# [Prompt]
This exercise requires an exact output of the listing, images omitted.

# [Provided data]

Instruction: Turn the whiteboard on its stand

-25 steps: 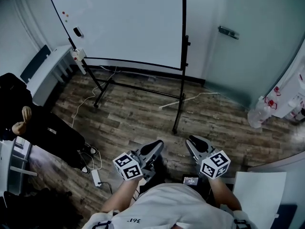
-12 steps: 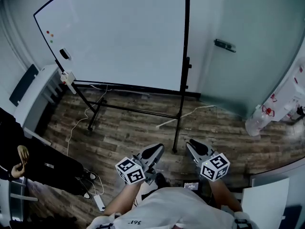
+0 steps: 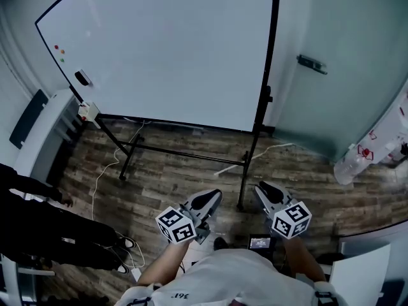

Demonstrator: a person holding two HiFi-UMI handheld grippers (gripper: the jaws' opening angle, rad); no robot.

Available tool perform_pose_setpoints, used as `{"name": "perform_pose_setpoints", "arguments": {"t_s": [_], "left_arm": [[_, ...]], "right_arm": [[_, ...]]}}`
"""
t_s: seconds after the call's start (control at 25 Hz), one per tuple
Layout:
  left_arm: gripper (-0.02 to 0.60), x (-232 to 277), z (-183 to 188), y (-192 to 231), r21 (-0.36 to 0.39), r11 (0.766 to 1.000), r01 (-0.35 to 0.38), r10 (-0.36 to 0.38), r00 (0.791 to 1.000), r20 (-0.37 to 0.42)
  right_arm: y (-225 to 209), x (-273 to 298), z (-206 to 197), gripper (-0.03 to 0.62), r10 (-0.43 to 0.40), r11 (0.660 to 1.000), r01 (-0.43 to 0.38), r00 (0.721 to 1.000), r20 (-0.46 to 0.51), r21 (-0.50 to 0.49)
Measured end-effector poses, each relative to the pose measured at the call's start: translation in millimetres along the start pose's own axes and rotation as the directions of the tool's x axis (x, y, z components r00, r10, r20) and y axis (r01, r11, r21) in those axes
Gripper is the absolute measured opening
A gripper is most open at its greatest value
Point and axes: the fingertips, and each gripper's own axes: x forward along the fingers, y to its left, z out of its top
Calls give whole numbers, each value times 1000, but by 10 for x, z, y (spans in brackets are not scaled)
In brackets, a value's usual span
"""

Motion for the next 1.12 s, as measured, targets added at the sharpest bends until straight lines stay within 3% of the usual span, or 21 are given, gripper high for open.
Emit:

# [Response to the task]
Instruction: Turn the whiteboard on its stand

-25 steps: 
-12 steps: 
+0 steps: 

Demonstrator: a person holding two HiFi-UMI handheld grippers (gripper: the jaws' opening angle, rad); no robot.

Available tool perform_pose_setpoints, used as `{"name": "perform_pose_setpoints", "arguments": {"t_s": [_], "left_arm": [[_, ...]], "right_arm": [[_, ...]]}}`
"""
t_s: seconds after the call's start (control at 25 Hz), one per tuple
Layout:
  left_arm: gripper (-0.02 to 0.60), x (-232 to 277), z (-183 to 188), y (-192 to 231), r21 (-0.36 to 0.39), r11 (0.766 to 1.000), r01 (-0.35 to 0.38), r10 (-0.36 to 0.38), r00 (0.791 to 1.000), r20 (-0.37 to 0.42)
  right_arm: y (-225 to 209), x (-273 to 298), z (-206 to 197), gripper (-0.03 to 0.62), r10 (-0.43 to 0.40), r11 (0.660 to 1.000), r01 (-0.43 to 0.38), r00 (0.721 to 1.000), r20 (-0.46 to 0.51), r21 (-0.50 to 0.49)
Measured end-effector poses, each relative to the pose measured at the call's start: translation in millimetres along the start pose's own axes and rotation as the directions of the tool's x axis (x, y, z components r00, r10, r20) and y axis (r01, r11, r21) in those axes
Gripper is the absolute measured opening
A gripper is most open at its greatest value
Point and axes: the fingertips, and each gripper's own axes: x forward along the fingers, y to its left, z out of its top
Calls give whole numbers, each value times 1000, but by 10 for x, z, y (spans in brackets are not scaled)
In brackets, a value's usual span
"""

Motion for the next 1.12 s, as measured, targets added at the sharpest bends until straight lines stay within 3% of the usual span, or 21 are given, gripper high for open.
Emit:

No additional answer is needed.